Zavier knows Ray was interested in him in high school, but at the time the two-year age difference was just enough for Zavier to keep his distance. Now, the age difference is no issue, but Zavier is not getting involved with a co-worker again as his last liaison blew up in his face.
Zavier knows what he wants though and more importantly what he doesn’t want. Ray is aromantic and is up front that he won’t buy you flowers or stare longingly into your eyes. It’s not who he is, but he craves touch and a sexual connection with a submissive partner that can be his best friend.
The book is highly character driven and highly band driven as Zavier finds his place in the band and the entire band has to navigate Carl. Personally, I am completely over the storyline of the verbally abusive band manager with ulterior motives.
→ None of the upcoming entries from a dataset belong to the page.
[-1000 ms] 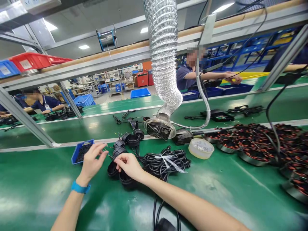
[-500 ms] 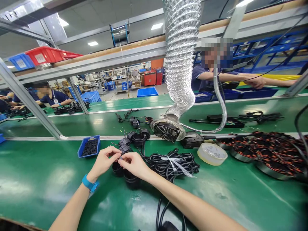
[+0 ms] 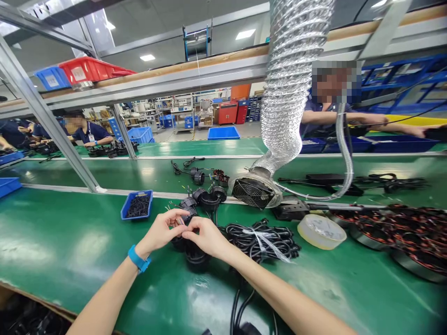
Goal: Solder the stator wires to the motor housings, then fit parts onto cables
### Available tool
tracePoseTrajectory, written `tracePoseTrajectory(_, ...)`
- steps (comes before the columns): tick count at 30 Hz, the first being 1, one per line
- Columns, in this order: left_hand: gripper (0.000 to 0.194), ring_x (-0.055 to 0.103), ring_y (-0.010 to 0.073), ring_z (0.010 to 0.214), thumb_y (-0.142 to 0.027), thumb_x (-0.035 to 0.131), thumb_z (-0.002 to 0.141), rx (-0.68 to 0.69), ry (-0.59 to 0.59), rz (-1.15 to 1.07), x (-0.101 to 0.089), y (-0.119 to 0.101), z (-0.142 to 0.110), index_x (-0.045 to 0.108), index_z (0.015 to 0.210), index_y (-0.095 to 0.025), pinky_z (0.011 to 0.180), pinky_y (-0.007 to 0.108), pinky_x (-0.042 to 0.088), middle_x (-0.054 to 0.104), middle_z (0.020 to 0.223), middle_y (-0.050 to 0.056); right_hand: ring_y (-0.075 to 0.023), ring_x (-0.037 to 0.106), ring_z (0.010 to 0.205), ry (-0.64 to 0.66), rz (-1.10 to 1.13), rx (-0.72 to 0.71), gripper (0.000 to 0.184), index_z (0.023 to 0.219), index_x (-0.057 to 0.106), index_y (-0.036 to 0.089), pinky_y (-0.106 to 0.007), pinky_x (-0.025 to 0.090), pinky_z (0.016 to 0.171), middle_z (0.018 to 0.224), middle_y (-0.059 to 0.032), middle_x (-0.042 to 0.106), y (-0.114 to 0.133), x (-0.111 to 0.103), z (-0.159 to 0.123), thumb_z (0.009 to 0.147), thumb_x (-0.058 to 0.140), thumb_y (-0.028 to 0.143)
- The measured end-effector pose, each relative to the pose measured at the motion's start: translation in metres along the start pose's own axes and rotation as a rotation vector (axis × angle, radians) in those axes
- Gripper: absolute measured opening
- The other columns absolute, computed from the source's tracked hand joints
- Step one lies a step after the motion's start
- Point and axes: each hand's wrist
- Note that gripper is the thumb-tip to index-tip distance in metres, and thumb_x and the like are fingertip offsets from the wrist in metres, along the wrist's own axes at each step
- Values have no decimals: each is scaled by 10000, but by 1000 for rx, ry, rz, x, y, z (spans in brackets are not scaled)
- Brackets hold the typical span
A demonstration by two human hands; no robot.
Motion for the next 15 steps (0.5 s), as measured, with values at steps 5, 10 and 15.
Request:
tracePoseTrajectory(5,350,647,186,833,-387,594,876,62,-343,273,-43,19,5,657,1144,-172,783,311,515,709,959,75,-163,610,747,-135,-194,-47,148,722,705,175,-268,404,693,806,-29,673,3,-11,1,858,679,227)
tracePoseTrajectory(10,337,627,237,808,-403,480,903,-148,-670,1014,-105,57,4,721,939,-171,738,335,485,702,935,108,-184,634,749,-230,-407,-4,211,763,707,180,-284,407,683,833,-58,684,-4,-15,5,907,635,316)
tracePoseTrajectory(15,416,650,320,877,-442,458,868,-262,-381,1188,-123,82,7,737,952,-145,704,376,499,710,992,178,-236,665,735,-124,-709,-31,333,711,719,129,-311,435,670,761,-135,698,18,-24,-6,860,690,425)
Point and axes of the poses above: each hand's wrist, its own z-axis towards the middle knuckle, its own x-axis out of the palm, y = z × x
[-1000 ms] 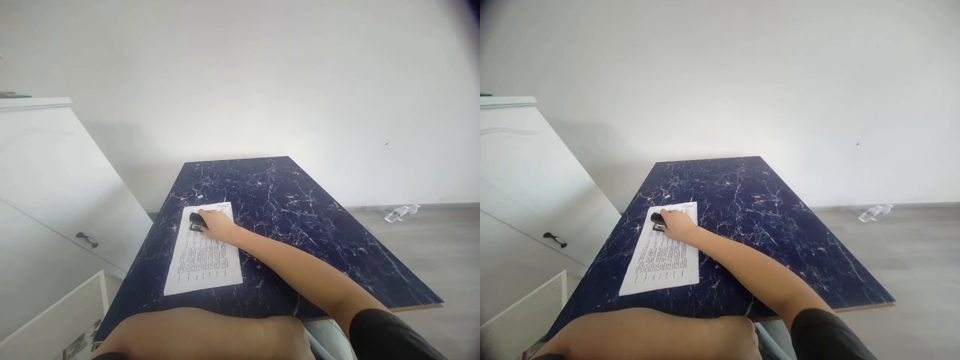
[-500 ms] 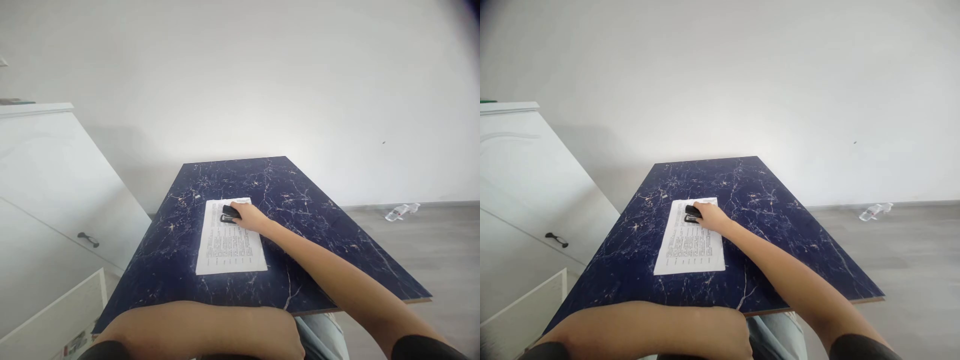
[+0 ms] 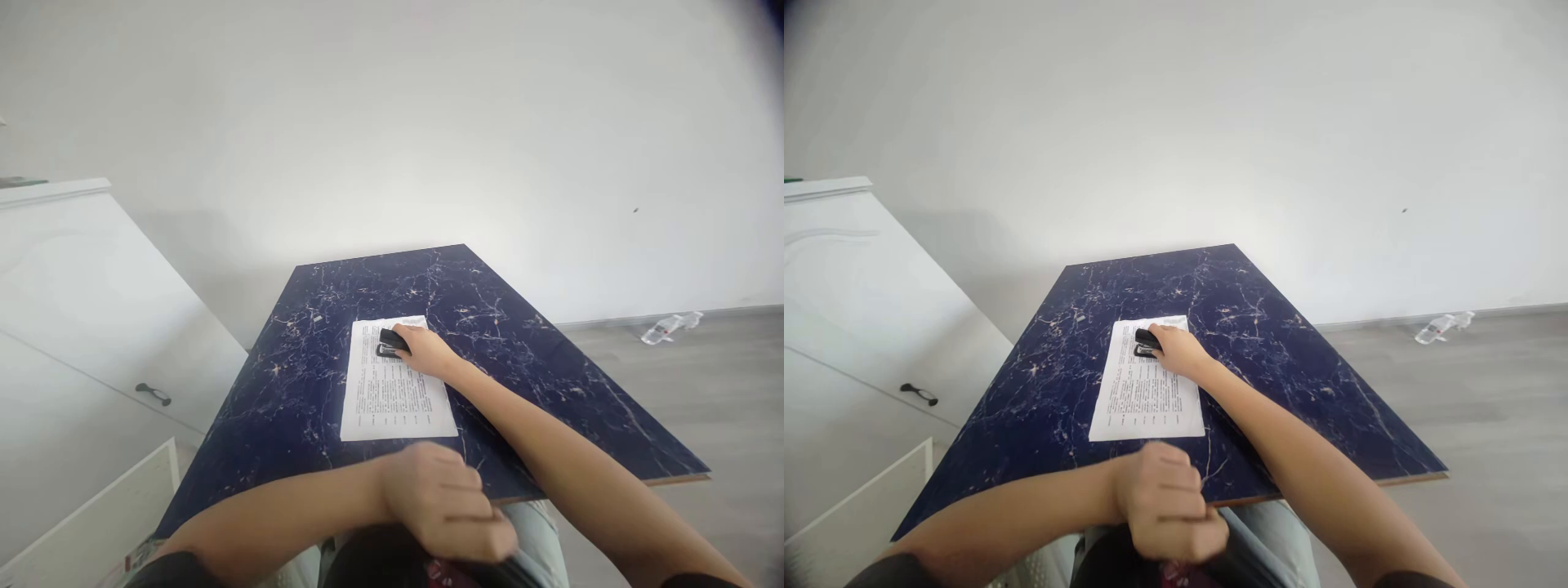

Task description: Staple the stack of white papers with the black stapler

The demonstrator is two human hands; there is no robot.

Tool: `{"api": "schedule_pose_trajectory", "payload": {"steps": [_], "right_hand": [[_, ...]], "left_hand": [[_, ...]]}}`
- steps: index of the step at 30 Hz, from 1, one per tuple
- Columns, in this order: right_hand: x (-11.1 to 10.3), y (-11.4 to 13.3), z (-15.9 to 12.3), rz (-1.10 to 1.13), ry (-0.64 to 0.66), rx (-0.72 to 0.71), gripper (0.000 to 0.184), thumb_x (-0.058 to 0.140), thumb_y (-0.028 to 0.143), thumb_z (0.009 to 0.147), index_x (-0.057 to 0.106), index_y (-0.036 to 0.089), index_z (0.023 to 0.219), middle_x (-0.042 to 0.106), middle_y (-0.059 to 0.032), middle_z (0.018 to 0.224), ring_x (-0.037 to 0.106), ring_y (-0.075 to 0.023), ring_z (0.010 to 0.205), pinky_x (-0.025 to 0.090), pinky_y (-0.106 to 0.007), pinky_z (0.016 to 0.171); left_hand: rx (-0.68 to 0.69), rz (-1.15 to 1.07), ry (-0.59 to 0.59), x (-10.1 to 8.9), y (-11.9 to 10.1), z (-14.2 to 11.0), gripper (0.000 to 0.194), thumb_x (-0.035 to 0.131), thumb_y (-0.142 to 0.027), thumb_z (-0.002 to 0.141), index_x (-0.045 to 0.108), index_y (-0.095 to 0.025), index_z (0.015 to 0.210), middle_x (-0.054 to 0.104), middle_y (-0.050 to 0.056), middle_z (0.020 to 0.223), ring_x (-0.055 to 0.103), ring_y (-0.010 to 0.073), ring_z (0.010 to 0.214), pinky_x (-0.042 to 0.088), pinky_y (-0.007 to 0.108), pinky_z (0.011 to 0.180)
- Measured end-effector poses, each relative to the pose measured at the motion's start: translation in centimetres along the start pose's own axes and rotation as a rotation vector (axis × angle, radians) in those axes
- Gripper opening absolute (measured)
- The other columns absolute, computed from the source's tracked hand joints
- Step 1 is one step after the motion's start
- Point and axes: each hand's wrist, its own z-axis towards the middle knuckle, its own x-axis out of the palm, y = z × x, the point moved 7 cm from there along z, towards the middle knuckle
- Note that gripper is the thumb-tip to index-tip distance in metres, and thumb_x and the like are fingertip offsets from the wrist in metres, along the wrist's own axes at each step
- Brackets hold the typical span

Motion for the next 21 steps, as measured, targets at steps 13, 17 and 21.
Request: {"api": "schedule_pose_trajectory", "payload": {"steps": [13,17,21], "right_hand": [[-8.2,-5.1,-1.6,0.098,-0.381,0.17,0.03,0.065,0.024,0.091,0.065,0.02,0.12,0.073,-0.0124,0.113,0.068,-0.0275,0.1,0.051,-0.038,0.083],[-7.9,-9.2,-1.8,-0.081,-0.322,0.271,0.029,0.066,0.021,0.087,0.067,0.02,0.115,0.073,-0.0119,0.109,0.067,-0.0287,0.096,0.049,-0.034,0.076],[-6.5,-11.9,-1.7,-0.135,-0.214,0.36,0.029,0.068,0.023,0.084,0.068,0.019,0.113,0.074,-0.012,0.101,0.068,-0.0283,0.088,0.046,-0.031,0.069]], "left_hand": [[-1.71,0.5,-0.264,-12.6,18.7,-18.3,0.03,0.048,-0.039,0.1,0.059,-0.018,0.118,0.071,0.012,0.099,0.068,0.0269,0.096,0.052,0.036,0.084],[-1.742,0.462,-0.08,-9.6,19.0,-17.8,0.045,0.042,-0.051,0.103,0.056,-0.015,0.127,0.067,0.019,0.121,0.062,0.0339,0.117,0.05,0.043,0.097],[-1.775,0.438,0.004,-8.7,18.9,-17.7,0.054,0.047,-0.056,0.1,0.054,-0.01,0.128,0.064,0.024,0.123,0.061,0.0383,0.118,0.05,0.046,0.096]]}}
It doesn’t appeal to me at all and the issue with Carl runs through the entire book. The resolution of the Carl issue was also not strong enough and that storyline didn’t come together for me and lessened the enjoyment of the book overall.
The relationship between the men is also slow to develop with the main focus on the band itself. Since Zavier is aromantic, the relationship comes from that angle. By the end, I really got Zavier’s character, but it was more difficult earlier on. But, Zabo does a thorough job of explaining exactly what Zavier needs by the end of the book. My hesitation was then Ray and if what Zavier needed was what Ray needed. Ray wanted to be with Zavier, but it wasn’t clear if he was just twisting himself to fit what Zavier needed in some aspects of their relationship. Also, there is a vague thread running about Zavier’s BDSM training. It was an important part of who he was and his relationship with Ray, yet his training and so-called mentor that were referenced remained too vague for me. And, these were two grown men, and blushing, there was way too much blushing.
I did have a few issues that didn’t allow me to fully enjoy this book as much as I had hoped to, but as the start of a series, I will look for the next band member’s story.